— ASSIGNMENT —
From the first line of the data down to and including the line with "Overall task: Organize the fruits", copy everything exactly, leaving out pictures.

— DATASET CONTENT —
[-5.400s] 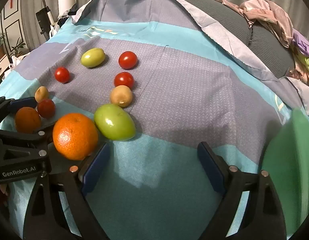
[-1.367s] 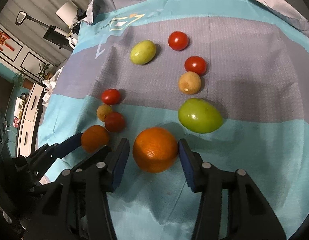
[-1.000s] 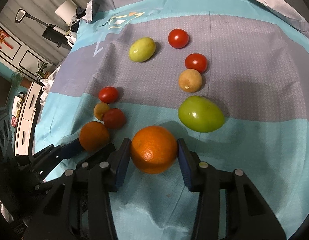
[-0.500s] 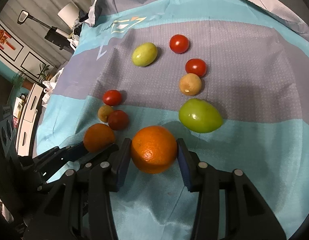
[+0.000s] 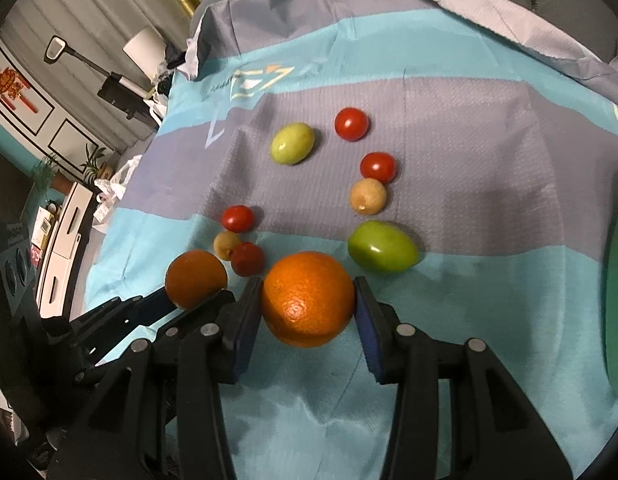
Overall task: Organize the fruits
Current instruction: 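Carry both held oranges up and over to the green bowl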
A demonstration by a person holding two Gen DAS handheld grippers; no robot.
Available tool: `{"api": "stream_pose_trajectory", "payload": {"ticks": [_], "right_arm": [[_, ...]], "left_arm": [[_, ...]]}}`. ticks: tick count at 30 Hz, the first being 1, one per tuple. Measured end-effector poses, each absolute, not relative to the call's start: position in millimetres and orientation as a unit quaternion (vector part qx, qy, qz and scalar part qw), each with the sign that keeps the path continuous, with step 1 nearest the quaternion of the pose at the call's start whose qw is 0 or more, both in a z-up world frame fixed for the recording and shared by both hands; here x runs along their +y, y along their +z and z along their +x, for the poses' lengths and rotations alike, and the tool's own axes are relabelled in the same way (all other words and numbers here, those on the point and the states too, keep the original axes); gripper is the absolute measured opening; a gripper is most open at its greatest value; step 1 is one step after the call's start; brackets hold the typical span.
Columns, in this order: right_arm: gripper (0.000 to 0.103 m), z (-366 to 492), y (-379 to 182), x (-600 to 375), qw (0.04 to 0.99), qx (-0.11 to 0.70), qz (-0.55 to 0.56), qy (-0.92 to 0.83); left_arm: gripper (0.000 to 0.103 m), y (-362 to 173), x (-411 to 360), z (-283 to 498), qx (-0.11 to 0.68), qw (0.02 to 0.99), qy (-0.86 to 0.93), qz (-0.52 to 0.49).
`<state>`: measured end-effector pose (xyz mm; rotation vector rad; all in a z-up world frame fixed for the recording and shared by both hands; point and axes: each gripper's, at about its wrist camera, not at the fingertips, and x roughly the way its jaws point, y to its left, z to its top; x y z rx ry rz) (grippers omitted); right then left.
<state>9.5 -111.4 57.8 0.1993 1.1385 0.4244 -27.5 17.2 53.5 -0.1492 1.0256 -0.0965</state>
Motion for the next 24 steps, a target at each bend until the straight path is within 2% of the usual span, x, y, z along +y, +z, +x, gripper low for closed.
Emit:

— RESULT OF THE TASK —
[-5.400s] 
[-1.367s] 
[-1.000s] 
[-0.500s] 
[+0.000s] 
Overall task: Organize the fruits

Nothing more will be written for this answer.